Через минуту ее внимание привлек хруст гравия. Она подняла глаза и увидела, что Малфой снова приближается.
Выражение его лица было холодным, как ветер.
Он протянул руку и бросил ее мантию к ногам.
— Ты нашел ее, — сказала она, глядя вниз.
— Магия. Акцио очень полезно для тех из нас, кто все еще может им пользоваться, — сказал он с жестокой ухмылкой. — Ты собираешься вставать, или мне тебя тащить? У меня в жизни есть и более важные вещи, чем бесполезное наблюдение за тобой. Так много магглов все еще живы. И несколько домовых эльфов, которых я не пинал в последнее время.
Он слегка ухмыльнулся ей.
Гермиона прикусила язык. Взяв мантию, она встала и закуталась в неё. Он резко развернулся и зашагал обратно к веранде. Он остановился у двери и подождал, пока она его догонит.
Когда она подошла к нему, то поняла, что он слегка побледнел и уставился на пол позади нее. Она обернулась и увидела, что оставила кровавые следы на белом мраморе.
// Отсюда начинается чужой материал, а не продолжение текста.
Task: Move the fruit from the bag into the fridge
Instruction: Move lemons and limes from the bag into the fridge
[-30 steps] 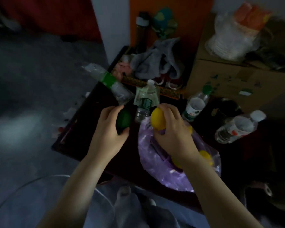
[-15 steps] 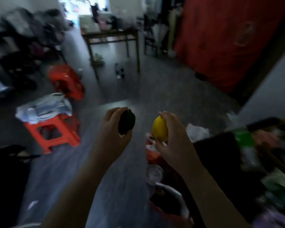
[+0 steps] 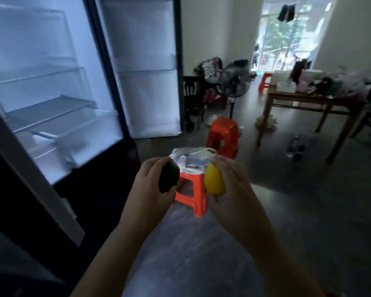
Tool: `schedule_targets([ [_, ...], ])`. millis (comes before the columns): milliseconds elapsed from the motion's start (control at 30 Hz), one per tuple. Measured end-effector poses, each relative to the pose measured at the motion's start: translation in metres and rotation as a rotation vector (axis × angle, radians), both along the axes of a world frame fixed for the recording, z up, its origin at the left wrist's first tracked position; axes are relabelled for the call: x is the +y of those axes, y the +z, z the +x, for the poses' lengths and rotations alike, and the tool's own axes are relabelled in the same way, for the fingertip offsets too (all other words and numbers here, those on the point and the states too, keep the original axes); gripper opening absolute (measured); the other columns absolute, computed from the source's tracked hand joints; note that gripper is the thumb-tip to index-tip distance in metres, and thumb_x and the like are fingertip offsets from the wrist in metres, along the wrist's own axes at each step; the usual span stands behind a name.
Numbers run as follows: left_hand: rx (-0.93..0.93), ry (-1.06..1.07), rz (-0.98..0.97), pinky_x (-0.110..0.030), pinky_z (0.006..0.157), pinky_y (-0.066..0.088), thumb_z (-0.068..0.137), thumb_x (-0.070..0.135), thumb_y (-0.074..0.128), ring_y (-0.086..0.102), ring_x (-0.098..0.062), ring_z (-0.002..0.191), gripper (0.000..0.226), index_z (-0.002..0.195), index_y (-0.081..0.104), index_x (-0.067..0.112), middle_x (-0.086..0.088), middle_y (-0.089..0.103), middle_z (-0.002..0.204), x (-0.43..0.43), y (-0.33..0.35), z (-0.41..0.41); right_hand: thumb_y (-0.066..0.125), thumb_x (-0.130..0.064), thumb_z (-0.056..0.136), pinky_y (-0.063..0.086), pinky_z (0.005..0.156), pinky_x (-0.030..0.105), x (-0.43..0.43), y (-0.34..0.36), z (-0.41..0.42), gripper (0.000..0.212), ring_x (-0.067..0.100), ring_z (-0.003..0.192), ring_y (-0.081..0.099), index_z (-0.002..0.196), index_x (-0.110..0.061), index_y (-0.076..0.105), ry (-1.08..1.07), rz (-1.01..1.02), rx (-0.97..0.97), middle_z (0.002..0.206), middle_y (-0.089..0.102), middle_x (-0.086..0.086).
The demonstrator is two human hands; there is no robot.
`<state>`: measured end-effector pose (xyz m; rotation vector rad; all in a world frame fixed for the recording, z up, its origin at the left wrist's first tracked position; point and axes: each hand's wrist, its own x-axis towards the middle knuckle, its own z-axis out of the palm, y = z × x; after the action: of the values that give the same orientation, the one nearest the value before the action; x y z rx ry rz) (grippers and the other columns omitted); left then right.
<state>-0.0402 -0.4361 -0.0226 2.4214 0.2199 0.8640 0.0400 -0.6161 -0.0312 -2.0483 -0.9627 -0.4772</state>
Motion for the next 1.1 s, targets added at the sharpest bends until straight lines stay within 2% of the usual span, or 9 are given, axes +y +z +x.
schedule_targets([
  [67, 0.011, 0.073, 0.005, -0.001, 0.098, 0.023, 0.07, 0.009, 0.076, 0.047, -0.007, 0.113, 0.064, 0.129, 0.052, 0.014, 0.006, 0.046, 0.123, 0.017, 0.001, 0.007, 0.069, -0.007, 0.068, 0.032, 0.109, 0.033, 0.022, 0.002, 0.02, 0.076, 0.012, 0.135, 0.032, 0.136, -0.019, 0.039, 0.074, -0.004, -0.032, 0.141, 0.036, -0.008],
  [133, 0.015, 0.143, 0.028, -0.007, 0.1, 0.026, 0.071, 0.01, 0.075, 0.046, -0.008, 0.116, 0.065, 0.131, 0.051, 0.016, 0.004, 0.047, 0.126, 0.03, 0.0, 0.017, 0.066, -0.01, 0.069, 0.034, 0.107, 0.033, 0.04, 0.002, 0.043, 0.073, 0.014, 0.136, 0.033, 0.136, -0.021, 0.039, 0.149, -0.027, -0.043, 0.144, 0.038, -0.004],
  [233, 0.002, 0.253, 0.062, -0.015, 0.103, 0.029, 0.071, 0.011, 0.075, 0.045, -0.009, 0.119, 0.067, 0.132, 0.049, 0.018, 0.004, 0.046, 0.129, 0.044, -0.001, 0.039, 0.069, -0.004, 0.071, 0.026, 0.109, 0.019, 0.059, 0.0, 0.082, 0.074, 0.014, 0.136, 0.033, 0.137, -0.018, 0.042, 0.266, -0.069, -0.037, 0.145, 0.038, 0.0],
  [333, 0.003, 0.336, 0.07, -0.012, 0.102, 0.029, 0.072, 0.013, 0.074, 0.046, -0.011, 0.12, 0.066, 0.133, 0.049, 0.02, 0.006, 0.045, 0.13, 0.054, 0.004, 0.065, 0.069, -0.001, 0.069, 0.02, 0.106, 0.009, 0.073, 0.004, 0.121, 0.076, 0.012, 0.134, 0.034, 0.138, -0.021, 0.042, 0.34, -0.071, -0.035, 0.146, 0.037, -0.002],
  [467, 0.004, 0.456, 0.073, -0.004, 0.098, 0.024, 0.074, 0.016, 0.074, 0.044, -0.007, 0.119, 0.066, 0.134, 0.047, 0.023, 0.009, 0.044, 0.13, 0.067, 0.012, 0.099, 0.074, -0.003, 0.068, 0.029, 0.099, 0.013, 0.093, 0.011, 0.177, 0.079, 0.011, 0.13, 0.038, 0.136, -0.026, 0.041, 0.414, -0.046, -0.041, 0.145, 0.038, -0.005],
  [600, 0.018, 0.57, 0.079, -0.019, 0.097, 0.035, 0.074, 0.014, 0.074, 0.048, -0.012, 0.116, 0.066, 0.134, 0.047, 0.02, 0.005, 0.046, 0.131, 0.084, 0.008, 0.114, 0.075, -0.006, 0.071, 0.04, 0.095, 0.021, 0.123, -0.004, 0.208, 0.081, 0.009, 0.132, 0.036, 0.138, -0.03, 0.037, 0.511, -0.074, -0.004, 0.147, 0.034, -0.009],
  [800, 0.058, 0.705, 0.063, -0.026, 0.094, 0.043, 0.075, 0.015, 0.074, 0.053, -0.019, 0.113, 0.065, 0.134, 0.047, 0.019, 0.001, 0.046, 0.131, 0.129, 0.002, 0.132, 0.077, -0.009, 0.072, 0.029, 0.09, 0.0, 0.19, -0.013, 0.245, 0.083, 0.002, 0.13, 0.031, 0.14, -0.031, 0.034, 0.674, -0.128, -0.009, 0.147, 0.028, -0.015],
  [967, 0.071, 0.806, 0.034, -0.023, 0.091, 0.041, 0.075, 0.014, 0.074, 0.054, -0.017, 0.109, 0.063, 0.133, 0.048, 0.017, 0.003, 0.046, 0.129, 0.195, -0.013, 0.155, 0.078, -0.011, 0.071, 0.025, 0.094, -0.001, 0.273, -0.021, 0.28, 0.084, 0.008, 0.133, 0.035, 0.14, -0.03, 0.034, 0.755, -0.171, 0.002, 0.147, 0.032, -0.009],
  [1100, 0.017, 0.872, -0.051, -0.023, 0.093, 0.038, 0.074, 0.011, 0.074, 0.052, -0.014, 0.11, 0.063, 0.132, 0.049, 0.018, 0.009, 0.045, 0.124, 0.258, -0.018, 0.18, 0.075, -0.017, 0.076, 0.024, 0.097, 0.004, 0.346, -0.019, 0.312, 0.081, 0.001, 0.133, 0.026, 0.142, -0.034, 0.03, 0.821, -0.227, -0.042, 0.147, 0.02, -0.022],
])
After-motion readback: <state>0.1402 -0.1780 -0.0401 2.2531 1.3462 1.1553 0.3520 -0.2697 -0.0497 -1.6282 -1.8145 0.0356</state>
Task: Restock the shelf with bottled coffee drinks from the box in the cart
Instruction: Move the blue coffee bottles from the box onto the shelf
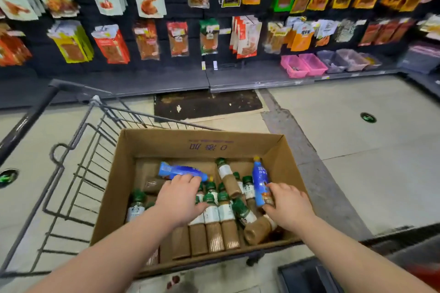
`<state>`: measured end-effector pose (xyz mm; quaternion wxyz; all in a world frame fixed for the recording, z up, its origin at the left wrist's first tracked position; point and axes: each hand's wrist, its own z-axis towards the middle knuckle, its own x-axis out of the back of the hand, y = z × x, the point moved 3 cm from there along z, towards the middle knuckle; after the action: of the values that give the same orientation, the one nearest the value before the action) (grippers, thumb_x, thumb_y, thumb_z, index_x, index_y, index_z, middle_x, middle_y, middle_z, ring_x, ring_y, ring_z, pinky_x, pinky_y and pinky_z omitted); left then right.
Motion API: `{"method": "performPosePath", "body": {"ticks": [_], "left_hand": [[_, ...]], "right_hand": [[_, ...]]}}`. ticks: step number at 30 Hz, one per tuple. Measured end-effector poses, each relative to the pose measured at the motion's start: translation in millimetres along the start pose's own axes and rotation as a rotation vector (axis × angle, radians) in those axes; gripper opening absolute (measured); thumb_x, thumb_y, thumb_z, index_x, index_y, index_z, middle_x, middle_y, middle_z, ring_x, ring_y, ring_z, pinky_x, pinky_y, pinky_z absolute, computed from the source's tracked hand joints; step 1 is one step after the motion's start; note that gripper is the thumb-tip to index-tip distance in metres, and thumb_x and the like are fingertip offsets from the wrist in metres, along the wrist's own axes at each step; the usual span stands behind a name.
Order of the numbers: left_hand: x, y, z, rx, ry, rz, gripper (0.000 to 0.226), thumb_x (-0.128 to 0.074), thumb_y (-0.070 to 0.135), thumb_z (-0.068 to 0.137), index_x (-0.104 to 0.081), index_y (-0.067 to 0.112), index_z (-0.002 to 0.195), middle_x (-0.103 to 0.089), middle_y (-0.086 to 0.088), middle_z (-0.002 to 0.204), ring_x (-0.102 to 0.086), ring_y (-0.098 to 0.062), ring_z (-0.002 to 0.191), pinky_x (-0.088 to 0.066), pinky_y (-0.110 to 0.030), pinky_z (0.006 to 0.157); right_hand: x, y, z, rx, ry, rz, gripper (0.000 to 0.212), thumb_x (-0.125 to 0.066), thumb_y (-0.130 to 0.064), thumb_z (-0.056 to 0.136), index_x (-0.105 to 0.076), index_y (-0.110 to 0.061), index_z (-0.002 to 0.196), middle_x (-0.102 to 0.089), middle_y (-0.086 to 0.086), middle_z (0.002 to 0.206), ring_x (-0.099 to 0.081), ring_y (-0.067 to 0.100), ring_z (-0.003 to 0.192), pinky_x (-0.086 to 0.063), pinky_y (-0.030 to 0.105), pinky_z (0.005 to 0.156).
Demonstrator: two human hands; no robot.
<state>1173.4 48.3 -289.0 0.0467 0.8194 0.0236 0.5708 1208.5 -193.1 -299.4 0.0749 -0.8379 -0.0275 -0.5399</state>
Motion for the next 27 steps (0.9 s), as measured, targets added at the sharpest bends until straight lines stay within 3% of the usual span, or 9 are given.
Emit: {"method": "performPosePath", "body": {"ticks": [9, 16, 27], "left_hand": [[-17, -65, 83, -0.101, -0.185, 0.073, 0.067, -0.050, 0.055, 0.085, -0.033, 0.021, 0.140, -0.041, -0.003, 0.141, -0.038, -0.025, 0.131, -0.034, -0.040, 0.106], [-42, -70, 129, -0.144, -0.292, 0.115, 0.067, -0.053, 0.054, 0.085, -0.033, 0.020, 0.139, -0.037, -0.005, 0.144, -0.034, -0.026, 0.133, -0.032, -0.042, 0.108], [-84, -94, 191, 0.003, -0.386, 0.094, 0.074, -0.058, 0.044, 0.085, -0.024, 0.018, 0.145, -0.031, -0.007, 0.148, -0.031, -0.029, 0.136, -0.031, -0.041, 0.110]], "right_hand": [[-26, -16, 39, -0.242, -0.103, 0.090, 0.056, -0.048, -0.045, 0.089, -0.033, -0.025, 0.139, -0.043, 0.001, 0.138, -0.040, 0.024, 0.129, -0.036, 0.038, 0.103], [-48, 8, 60, -0.364, -0.215, 0.124, 0.059, -0.052, -0.046, 0.088, -0.033, -0.025, 0.140, -0.041, 0.002, 0.139, -0.040, 0.025, 0.129, -0.037, 0.039, 0.104], [-100, 32, 159, -0.385, -0.325, 0.285, 0.063, -0.055, -0.036, 0.088, -0.030, -0.016, 0.142, -0.038, 0.010, 0.139, -0.043, 0.033, 0.125, -0.039, 0.043, 0.103]]}}
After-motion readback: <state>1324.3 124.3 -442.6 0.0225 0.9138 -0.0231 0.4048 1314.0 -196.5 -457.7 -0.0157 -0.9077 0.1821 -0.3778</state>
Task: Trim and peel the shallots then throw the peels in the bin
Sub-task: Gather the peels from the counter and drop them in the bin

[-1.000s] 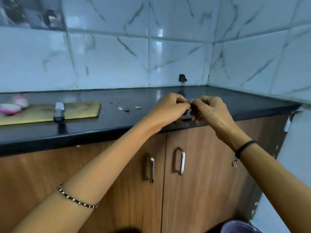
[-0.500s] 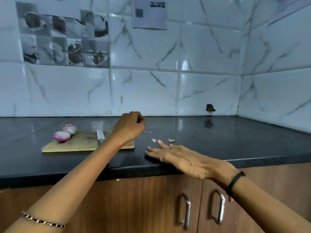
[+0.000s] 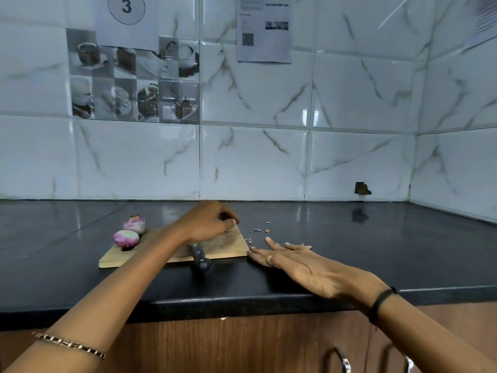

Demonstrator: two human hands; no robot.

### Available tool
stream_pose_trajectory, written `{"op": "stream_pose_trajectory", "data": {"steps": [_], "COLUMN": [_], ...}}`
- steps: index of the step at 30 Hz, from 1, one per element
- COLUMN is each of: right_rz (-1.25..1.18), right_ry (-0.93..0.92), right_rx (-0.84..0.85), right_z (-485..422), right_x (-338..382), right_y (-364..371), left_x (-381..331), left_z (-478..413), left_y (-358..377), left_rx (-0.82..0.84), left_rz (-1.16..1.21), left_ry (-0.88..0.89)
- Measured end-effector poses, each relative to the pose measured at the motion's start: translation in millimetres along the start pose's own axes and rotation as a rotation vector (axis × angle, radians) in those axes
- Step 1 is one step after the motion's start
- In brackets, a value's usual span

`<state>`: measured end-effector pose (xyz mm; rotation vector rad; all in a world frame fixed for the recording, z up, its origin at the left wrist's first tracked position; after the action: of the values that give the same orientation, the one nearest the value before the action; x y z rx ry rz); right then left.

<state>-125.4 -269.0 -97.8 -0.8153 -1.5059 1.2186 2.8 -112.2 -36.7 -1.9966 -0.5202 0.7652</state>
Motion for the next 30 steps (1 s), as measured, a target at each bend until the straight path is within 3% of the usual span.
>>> {"op": "stream_pose_trajectory", "data": {"steps": [4, 10, 30], "right_rz": [0.093, 0.129, 0.17], "right_ry": [0.063, 0.047, 0.016], "right_rx": [-0.097, 0.004, 0.053], "right_z": [-6.4, -24.2, -49.4], "right_x": [-11.5, -12.9, -2.4], "right_y": [0.6, 3.9, 1.1], "left_x": [7.5, 10.9, 23.8], "left_z": [-3.8, -7.4, -8.5], "left_y": [19.0, 23.3, 8.6], "left_rx": [0.1, 0.07, 0.0], "left_rz": [-0.047, -0.155, -0.233], "left_ry": [0.009, 0.024, -0.043]}}
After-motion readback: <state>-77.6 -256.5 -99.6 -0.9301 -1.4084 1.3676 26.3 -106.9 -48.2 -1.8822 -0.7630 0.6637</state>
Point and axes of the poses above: each hand's wrist, its own z-axis away from the middle knuckle, its own y-axis out of the palm, x = y × z, the point moved 6 cm from there along -z, towards the middle knuckle, and after that the axes turned 2 degrees about y, right-handed, at the moved point
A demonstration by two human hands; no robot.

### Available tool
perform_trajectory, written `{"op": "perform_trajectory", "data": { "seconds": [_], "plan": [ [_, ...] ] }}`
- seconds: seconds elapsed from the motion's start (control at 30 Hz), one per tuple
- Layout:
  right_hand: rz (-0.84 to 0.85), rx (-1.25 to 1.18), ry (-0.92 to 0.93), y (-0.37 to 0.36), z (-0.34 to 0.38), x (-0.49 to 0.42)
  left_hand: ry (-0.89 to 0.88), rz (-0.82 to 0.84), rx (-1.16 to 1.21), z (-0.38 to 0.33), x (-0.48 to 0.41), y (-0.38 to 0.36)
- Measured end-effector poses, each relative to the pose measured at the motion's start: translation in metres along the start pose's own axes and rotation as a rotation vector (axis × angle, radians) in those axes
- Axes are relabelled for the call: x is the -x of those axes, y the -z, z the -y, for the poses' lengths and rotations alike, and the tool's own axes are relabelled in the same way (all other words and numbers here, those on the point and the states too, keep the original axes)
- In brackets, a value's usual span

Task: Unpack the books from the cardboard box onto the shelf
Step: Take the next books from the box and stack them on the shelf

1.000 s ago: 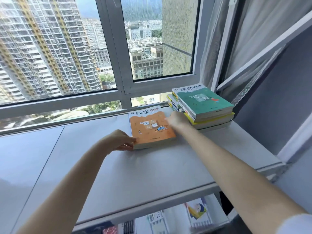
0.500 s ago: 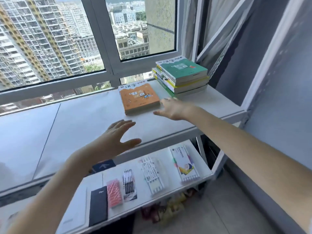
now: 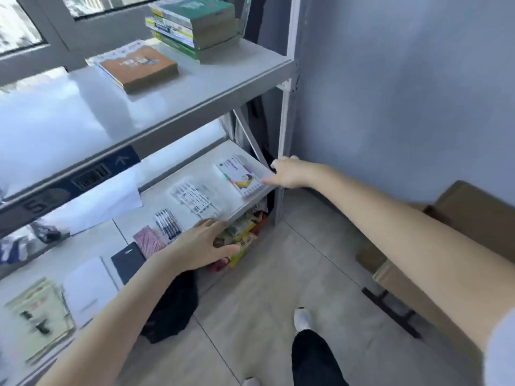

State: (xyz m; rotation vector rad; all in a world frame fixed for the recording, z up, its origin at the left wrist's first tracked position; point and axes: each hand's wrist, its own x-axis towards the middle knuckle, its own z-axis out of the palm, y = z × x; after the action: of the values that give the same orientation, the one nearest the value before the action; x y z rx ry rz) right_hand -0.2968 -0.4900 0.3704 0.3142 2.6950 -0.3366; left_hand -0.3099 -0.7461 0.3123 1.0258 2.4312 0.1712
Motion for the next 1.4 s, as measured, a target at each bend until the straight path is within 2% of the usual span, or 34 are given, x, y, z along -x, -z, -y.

Он стал слегка задумчивым, изучая их.
— Удивлен, что наша кровь выглядит одинаково? — спросила она мягким голосом.
Он усмехнулся.
— Вся кровь выглядит одинаково. Мои собаки истекают кровью того же цвета. Как и мои домашние эльфы. На вопрос о превосходстве отвечает власть. Учитывая, что я владею гончими, эльфами и тобой, полагаю, ответ на этот вопрос достаточно ясен.
— И все же именно я собираюсь подарить тебе наследников, — сказала Гермиона, встретив его взгляд своим холодным выражением.
— Это вина Астории, не моя, — сказал он, слегка скривив губы. Он вытащил палочку и удалил кровь с мрамора. Потом он вздохнул и закатил глаза.
— Полагаю, я не могу позволить тебе испортить ковры, как бы забавно это ни было – оставить тебя истекать кровью.
Он щелкнул палочкой у ее ног и очистив их, прежде чем сотворить серию небрежных исцеляющих чар. Затем он прогнал грязь, запекшуюся на подоле ее одежды.
— Я верю, что твой мозг все еще достаточно функционирует, чтобы самостоятельно найти дорогу в свою комнату. Если нет, ты можешь спать на полу. — Он исчез с треском.
Гермиона несколько секунд стояла в одиночестве у двери. Она сильно замерзла, но ...
Девушка подбежала и схватила экземпляр "Ежедневного Пророка", который остался лежать на земле. Проскользнув в дверь, она отошла достаточно далеко в коридор, чтобы укрыться от пронизывающего холода, прежде чем поспешно открыла газету и начала поглощать каждую крупицу информации, которая там содержалась.